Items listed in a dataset
────────────────
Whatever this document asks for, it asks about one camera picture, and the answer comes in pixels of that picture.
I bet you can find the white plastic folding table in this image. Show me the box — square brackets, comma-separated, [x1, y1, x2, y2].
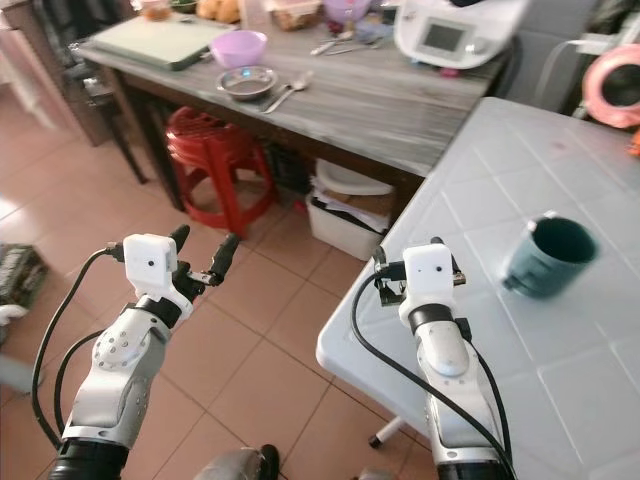
[315, 97, 640, 480]

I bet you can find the white kitchen machine with screen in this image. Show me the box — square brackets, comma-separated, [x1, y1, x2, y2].
[393, 0, 531, 69]

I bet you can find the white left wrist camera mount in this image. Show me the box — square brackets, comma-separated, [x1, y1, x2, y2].
[123, 233, 187, 319]

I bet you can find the white power cable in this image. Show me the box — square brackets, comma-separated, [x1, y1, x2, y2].
[535, 35, 616, 106]

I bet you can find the pink round object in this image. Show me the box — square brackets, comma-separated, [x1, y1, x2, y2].
[582, 45, 640, 129]

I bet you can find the clear lidded food container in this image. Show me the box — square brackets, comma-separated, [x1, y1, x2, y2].
[270, 0, 323, 31]

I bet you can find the grey cylindrical object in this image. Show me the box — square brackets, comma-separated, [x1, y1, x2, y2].
[0, 355, 33, 393]

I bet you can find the glass food bowl pink lid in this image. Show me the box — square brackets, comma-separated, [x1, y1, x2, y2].
[140, 0, 173, 21]

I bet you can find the short black left arm cable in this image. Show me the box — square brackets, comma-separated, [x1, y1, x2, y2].
[52, 332, 109, 439]

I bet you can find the black box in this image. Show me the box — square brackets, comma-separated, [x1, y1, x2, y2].
[265, 140, 311, 196]

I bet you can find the steel cutlery piece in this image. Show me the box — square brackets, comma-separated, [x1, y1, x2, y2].
[325, 40, 383, 53]
[310, 32, 356, 56]

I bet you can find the robot left leg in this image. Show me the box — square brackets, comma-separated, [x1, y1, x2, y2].
[190, 445, 281, 480]

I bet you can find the teal bunny mug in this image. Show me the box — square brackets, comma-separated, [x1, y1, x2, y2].
[502, 212, 599, 299]

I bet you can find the grey wooden table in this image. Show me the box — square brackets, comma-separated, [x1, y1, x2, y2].
[78, 0, 526, 226]

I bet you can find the pale green cutting board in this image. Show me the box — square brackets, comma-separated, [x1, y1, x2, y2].
[90, 17, 229, 71]

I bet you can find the steel fork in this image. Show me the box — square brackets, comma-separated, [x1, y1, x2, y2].
[260, 82, 296, 114]

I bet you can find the white plastic storage bin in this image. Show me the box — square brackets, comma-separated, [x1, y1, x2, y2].
[305, 160, 401, 261]

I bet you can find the round steel plate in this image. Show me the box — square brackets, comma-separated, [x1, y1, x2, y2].
[218, 66, 279, 101]

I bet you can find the large purple plastic bowl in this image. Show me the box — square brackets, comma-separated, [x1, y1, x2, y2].
[210, 30, 269, 69]

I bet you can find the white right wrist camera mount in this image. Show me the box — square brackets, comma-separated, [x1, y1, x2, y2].
[397, 243, 460, 326]

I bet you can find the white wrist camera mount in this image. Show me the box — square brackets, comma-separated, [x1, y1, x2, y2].
[123, 233, 187, 319]
[397, 243, 460, 326]

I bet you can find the small purple plastic bowl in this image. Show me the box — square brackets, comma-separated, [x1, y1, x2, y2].
[322, 0, 371, 25]

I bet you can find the red plastic stool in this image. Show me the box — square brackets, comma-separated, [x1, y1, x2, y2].
[165, 107, 276, 238]

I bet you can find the black chair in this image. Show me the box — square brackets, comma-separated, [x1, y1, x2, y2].
[40, 0, 151, 186]

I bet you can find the steel spoon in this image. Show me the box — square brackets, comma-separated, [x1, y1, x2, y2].
[275, 70, 316, 106]

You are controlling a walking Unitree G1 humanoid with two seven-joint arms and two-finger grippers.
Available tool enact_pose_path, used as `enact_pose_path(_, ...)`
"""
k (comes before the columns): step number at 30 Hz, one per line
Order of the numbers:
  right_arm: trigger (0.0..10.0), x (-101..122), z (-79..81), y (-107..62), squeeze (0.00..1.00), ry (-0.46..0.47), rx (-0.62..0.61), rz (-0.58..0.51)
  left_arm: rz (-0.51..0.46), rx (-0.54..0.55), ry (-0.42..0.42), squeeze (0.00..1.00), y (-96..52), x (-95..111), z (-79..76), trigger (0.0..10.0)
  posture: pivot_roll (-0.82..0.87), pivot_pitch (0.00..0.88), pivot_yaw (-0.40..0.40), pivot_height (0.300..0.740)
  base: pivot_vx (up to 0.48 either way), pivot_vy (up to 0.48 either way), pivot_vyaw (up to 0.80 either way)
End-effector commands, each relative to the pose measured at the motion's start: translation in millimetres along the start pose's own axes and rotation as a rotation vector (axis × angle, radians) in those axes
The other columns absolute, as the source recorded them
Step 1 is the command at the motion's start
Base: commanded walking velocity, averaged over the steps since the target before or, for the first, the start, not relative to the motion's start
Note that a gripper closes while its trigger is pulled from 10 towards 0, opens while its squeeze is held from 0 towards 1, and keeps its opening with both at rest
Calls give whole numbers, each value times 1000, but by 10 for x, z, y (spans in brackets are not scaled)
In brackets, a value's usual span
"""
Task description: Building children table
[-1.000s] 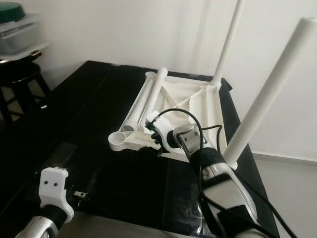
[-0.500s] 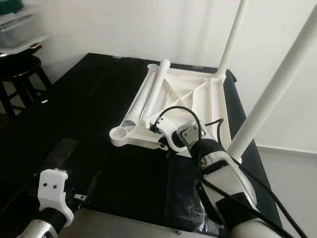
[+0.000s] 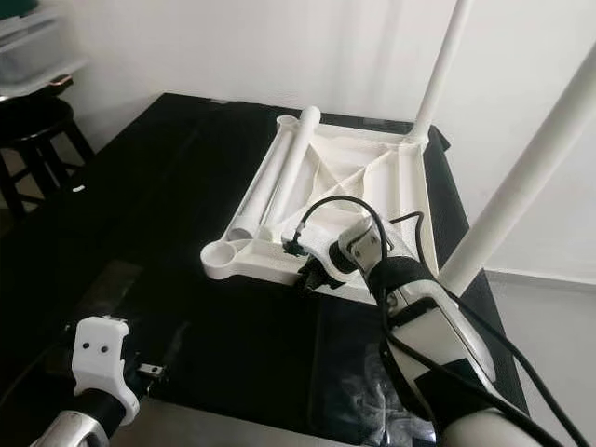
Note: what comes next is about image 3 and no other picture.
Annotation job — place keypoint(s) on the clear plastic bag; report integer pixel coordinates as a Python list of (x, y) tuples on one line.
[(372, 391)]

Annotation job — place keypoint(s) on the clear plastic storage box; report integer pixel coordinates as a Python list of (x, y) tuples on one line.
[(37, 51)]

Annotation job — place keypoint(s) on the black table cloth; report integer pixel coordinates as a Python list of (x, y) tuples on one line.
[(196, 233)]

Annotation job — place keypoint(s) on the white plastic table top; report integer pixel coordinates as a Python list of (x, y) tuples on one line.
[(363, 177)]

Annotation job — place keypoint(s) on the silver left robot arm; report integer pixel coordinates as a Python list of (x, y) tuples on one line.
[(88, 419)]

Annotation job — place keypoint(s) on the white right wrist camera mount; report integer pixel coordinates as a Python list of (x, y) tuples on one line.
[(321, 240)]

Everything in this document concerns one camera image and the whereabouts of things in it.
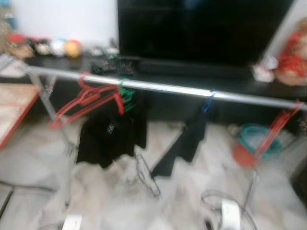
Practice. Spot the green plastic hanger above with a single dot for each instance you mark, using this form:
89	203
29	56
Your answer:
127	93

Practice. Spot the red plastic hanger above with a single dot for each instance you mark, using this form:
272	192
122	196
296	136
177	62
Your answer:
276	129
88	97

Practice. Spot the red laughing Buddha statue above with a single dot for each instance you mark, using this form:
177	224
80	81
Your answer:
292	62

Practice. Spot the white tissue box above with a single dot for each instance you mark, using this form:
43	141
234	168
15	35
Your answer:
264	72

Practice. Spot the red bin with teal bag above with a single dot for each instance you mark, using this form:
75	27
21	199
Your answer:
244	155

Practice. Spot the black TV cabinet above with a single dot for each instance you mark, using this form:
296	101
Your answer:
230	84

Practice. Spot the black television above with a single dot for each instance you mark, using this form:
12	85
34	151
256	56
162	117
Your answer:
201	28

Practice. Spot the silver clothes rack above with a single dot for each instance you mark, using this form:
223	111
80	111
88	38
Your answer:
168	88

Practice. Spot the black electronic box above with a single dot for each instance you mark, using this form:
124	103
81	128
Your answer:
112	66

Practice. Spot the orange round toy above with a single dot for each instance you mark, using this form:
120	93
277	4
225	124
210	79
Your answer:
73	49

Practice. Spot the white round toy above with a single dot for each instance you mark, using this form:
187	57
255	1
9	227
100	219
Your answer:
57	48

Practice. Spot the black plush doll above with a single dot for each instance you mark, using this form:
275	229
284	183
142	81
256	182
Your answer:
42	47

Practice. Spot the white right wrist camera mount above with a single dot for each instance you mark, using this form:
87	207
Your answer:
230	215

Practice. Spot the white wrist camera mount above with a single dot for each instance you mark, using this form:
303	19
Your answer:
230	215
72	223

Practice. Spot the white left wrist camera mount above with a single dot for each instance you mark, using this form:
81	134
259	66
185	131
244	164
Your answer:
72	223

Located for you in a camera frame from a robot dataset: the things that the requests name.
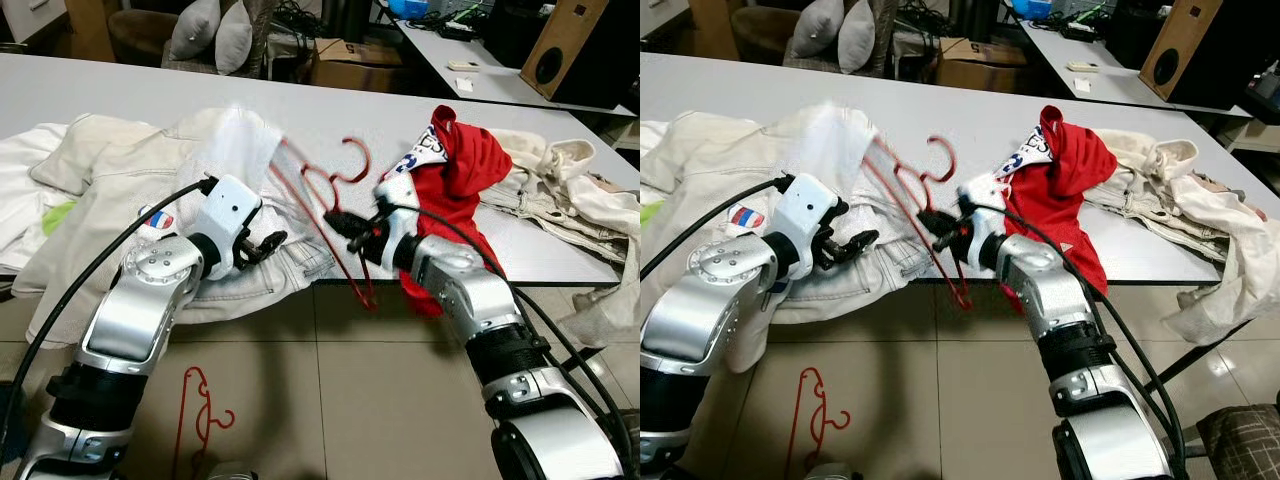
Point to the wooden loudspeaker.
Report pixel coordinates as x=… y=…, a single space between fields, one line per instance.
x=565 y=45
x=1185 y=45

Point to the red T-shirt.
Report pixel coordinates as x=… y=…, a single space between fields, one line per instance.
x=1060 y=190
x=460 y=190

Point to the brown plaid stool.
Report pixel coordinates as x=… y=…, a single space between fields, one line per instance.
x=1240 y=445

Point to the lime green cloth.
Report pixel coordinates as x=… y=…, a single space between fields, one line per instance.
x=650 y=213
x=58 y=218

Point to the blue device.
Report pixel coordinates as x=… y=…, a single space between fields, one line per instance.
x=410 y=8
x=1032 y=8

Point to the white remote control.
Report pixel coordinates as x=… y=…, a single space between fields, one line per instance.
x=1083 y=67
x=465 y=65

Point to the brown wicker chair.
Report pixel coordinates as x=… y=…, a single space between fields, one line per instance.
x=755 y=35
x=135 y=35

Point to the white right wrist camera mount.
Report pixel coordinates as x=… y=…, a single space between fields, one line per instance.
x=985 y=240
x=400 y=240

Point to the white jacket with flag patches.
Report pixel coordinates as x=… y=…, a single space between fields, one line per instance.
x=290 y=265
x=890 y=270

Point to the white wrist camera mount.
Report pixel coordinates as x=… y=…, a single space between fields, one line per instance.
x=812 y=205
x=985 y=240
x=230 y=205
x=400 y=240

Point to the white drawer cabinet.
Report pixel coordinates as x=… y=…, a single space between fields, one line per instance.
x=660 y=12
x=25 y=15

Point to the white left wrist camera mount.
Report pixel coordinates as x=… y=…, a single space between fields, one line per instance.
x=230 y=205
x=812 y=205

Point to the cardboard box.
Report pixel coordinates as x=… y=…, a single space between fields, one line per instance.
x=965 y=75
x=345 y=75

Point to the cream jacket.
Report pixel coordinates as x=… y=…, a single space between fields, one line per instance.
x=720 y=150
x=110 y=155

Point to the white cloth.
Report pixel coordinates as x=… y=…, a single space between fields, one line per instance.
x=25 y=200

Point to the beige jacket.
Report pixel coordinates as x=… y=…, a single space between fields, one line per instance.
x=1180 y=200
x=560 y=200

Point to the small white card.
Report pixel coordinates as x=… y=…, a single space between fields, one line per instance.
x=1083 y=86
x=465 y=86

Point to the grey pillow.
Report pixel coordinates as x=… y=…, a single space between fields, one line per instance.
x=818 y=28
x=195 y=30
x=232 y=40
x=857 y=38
────────────────
■ Exercise description ■
Each line of the entries above that has the word "walking" is to be copied.

■ Worked solution ■
You are controlling a walking Unitree G1 humanoid with two seven-joint arms and two-finger grippers.
Base: commanded walking velocity, averaged over the steps since the target before or, for the first, the start, not relative to the motion's start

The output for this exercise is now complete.